What have Boeing 727s, Land Speed Records, F-1, NASCAR and Indycar got to do with road car wheel design for lowest drag? The most recent tech research shows that, for road cars, fully enclosed wheels are not always best for low drag. I've already cited those papers here in another thread. It's an excellent example of why not keeping up with the literature means falling into the trap of "it's always been like this" - when, maybe, it isn't any more.
*The suspicion issue has been reported on for decades.
*Since,as of Hucho's earlier writing,and specifically to good agreement of drag coefficients for specific cars tested in modern tunnels,compared to original literature,only a fair assessment would be derived from those very same shapes being tested with rotating wheels and the variability published.

*Kieselbach may have it wrong.It may have been
Ludvigsen who reported on the confusion of K-car nomenclature.
*The Landsberg (sp?) Castle car tested by VW is not the K-5.It's Cd 0.37,in light of its mutilated belly pan,would not be germane to the K-5.
*The Schl'o'rwagen,at full-scale,if I remember correctly,returned a Cd very close to that of early reporting at Gottingen,compared to the VW tunnel,with static wheel testing.
* Hucho has corroborated Hoerner's numbers.
* Horner has corroborated NASA's (NACA) numbers.
*Which all support Jaray's Zeppelin numbers.
*Jaray's small car returned lower drag in more modern testing than originally reported by Klemperer.
*Modern testing of 'typical cars' of old is not germane to modern testing of 'specials'.We need specificity.
*As to the K-5's 'secret,' the entire premise of much of the FKFS research dealt with body length vs drag.'Verhungungsverhaltnisse'.They corroborated Walter Lay's research,who's research corroborated Jaray's,along with Elliott Reid at Stanford,and others.
*I would want to tread very lightly when implying that the older research has nothing to offer us.I smell confirmation-bias,and that has no place in science.
*Aircraft,by design,are separation free at 'flight' conditions,and are all ruled by surface friction drag,of shock-wave drag depending on Mach#.It's really not germane to road vehicles,of which drag is fundamentally a function of flow separation.
*'Practical' is not a scientific metric.It cannot be quantified.It's very subjective and only an arbitrary invention of the human mind.
*If truly low drag is the topic,then body length is the arbiter.It's not negotiable.Physics as it is.
*And again,FKFS gave us the template for active aerodynamics in the mid-1930s which would address the 'practical' length argument.

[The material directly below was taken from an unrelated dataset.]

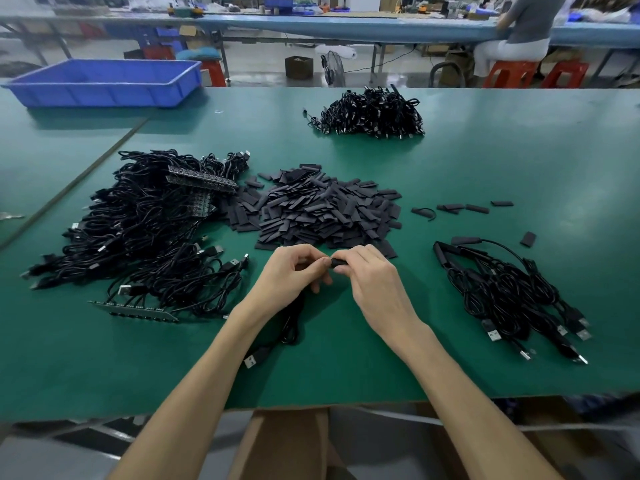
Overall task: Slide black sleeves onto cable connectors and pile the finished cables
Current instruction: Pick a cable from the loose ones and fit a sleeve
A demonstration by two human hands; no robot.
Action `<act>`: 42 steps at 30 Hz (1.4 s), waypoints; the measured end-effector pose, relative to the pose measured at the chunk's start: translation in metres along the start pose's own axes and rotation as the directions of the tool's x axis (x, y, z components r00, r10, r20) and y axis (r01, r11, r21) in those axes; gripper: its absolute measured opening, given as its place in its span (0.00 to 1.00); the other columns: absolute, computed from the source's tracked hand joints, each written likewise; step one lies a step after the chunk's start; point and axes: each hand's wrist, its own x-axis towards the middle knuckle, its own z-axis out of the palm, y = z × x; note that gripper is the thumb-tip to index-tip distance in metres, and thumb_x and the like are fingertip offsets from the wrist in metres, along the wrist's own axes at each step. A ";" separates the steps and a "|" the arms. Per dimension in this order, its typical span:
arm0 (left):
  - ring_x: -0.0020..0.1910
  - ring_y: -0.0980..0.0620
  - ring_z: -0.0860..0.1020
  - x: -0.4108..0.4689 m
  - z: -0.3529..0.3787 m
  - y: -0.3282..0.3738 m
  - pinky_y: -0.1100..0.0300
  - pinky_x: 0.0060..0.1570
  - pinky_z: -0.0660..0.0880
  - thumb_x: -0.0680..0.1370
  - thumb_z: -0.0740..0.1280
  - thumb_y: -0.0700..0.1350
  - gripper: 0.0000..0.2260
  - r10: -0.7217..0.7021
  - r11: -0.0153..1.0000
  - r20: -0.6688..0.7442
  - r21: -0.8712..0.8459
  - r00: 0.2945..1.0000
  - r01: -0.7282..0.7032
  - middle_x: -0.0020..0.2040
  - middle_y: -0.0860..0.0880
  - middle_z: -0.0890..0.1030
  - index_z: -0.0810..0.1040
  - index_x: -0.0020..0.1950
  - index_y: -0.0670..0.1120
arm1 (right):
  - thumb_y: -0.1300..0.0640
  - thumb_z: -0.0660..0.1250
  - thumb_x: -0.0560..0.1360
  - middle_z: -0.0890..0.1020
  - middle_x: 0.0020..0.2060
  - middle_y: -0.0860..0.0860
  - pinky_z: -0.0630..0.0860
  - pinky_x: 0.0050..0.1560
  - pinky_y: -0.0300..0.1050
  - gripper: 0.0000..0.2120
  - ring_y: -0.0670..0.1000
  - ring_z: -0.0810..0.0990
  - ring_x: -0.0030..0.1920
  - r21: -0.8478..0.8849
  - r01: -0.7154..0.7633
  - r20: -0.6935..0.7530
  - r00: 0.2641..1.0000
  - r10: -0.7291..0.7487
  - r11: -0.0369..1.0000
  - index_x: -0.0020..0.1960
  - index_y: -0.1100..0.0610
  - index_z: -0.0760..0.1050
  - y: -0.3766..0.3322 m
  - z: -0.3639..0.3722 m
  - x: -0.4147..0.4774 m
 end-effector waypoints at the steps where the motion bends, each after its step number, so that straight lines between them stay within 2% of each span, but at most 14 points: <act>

*If outdated,can you explain why contemporary record vehicles continue to borrow from near-century old technology?
*I have your book.Your sources haven't proven anything,nor made a case against full-coverage,convex wheelcovers as an all-emcompassing universal absolute.What your messengers have published is highly contextual and dismisses an environment in which even lower drag can be attained if automakers weren't enslaved to the Paris dressmaker.
*Ignoring brake cooling,if porous wheels have superior low drag characteristics compared to full-coverage,convex discs,why don't we see them when land speed records,or fuel economy records are set?